=== EXERCISE REQUIREMENTS ===
Your answer should consist of every line in the records that holds "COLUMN".

Segment Start: LISTED RECORDS

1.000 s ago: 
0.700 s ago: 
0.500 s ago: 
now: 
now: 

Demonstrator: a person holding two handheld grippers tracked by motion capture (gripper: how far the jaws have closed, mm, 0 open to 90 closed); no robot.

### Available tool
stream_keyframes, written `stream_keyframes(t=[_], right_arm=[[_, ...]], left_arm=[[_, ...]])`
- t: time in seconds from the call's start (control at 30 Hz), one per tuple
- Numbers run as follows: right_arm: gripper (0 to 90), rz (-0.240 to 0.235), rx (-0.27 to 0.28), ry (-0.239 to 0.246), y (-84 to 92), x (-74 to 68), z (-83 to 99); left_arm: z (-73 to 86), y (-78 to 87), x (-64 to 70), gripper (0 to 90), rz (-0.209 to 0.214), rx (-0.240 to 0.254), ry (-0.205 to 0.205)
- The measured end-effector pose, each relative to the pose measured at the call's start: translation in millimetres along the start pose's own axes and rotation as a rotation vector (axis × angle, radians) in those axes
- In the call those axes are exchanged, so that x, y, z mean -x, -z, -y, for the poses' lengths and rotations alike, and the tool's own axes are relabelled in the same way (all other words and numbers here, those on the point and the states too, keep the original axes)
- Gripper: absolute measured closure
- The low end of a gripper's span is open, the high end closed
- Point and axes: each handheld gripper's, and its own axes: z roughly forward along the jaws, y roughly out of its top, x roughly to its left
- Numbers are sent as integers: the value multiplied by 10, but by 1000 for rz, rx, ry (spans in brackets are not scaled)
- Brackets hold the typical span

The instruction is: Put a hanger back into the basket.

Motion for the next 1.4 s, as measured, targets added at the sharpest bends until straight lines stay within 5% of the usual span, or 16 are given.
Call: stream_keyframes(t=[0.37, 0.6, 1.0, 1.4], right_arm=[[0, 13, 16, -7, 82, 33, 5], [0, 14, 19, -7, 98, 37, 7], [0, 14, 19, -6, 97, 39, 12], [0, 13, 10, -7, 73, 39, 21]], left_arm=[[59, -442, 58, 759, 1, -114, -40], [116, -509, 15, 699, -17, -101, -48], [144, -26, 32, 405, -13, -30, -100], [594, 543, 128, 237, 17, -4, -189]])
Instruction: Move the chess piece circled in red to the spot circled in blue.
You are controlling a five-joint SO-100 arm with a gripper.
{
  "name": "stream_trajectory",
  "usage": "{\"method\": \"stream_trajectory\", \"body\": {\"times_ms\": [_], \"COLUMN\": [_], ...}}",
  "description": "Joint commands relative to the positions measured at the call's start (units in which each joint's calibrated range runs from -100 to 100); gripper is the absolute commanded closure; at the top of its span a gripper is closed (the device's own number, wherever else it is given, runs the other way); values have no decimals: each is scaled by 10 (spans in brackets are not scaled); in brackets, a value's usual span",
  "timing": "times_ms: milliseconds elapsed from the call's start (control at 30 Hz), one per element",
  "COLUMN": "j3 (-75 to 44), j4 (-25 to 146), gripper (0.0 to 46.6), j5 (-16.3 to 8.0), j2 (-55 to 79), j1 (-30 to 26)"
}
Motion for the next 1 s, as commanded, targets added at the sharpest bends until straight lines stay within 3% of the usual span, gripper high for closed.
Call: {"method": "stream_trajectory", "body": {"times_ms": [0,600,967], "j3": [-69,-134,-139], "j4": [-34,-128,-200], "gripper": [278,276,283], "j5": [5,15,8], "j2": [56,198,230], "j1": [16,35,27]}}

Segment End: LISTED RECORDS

=== ANSWER ===
  "usage": "{\"method\": \"stream_trajectory\", \"body\": {\"times_ms\": [_], \"COLUMN\": [_], ...}}",
  "COLUMN": "j3 (-75 to 44), j4 (-25 to 146), gripper (0.0 to 46.6), j5 (-16.3 to 8.0), j2 (-55 to 79), j1 (-30 to 26)"

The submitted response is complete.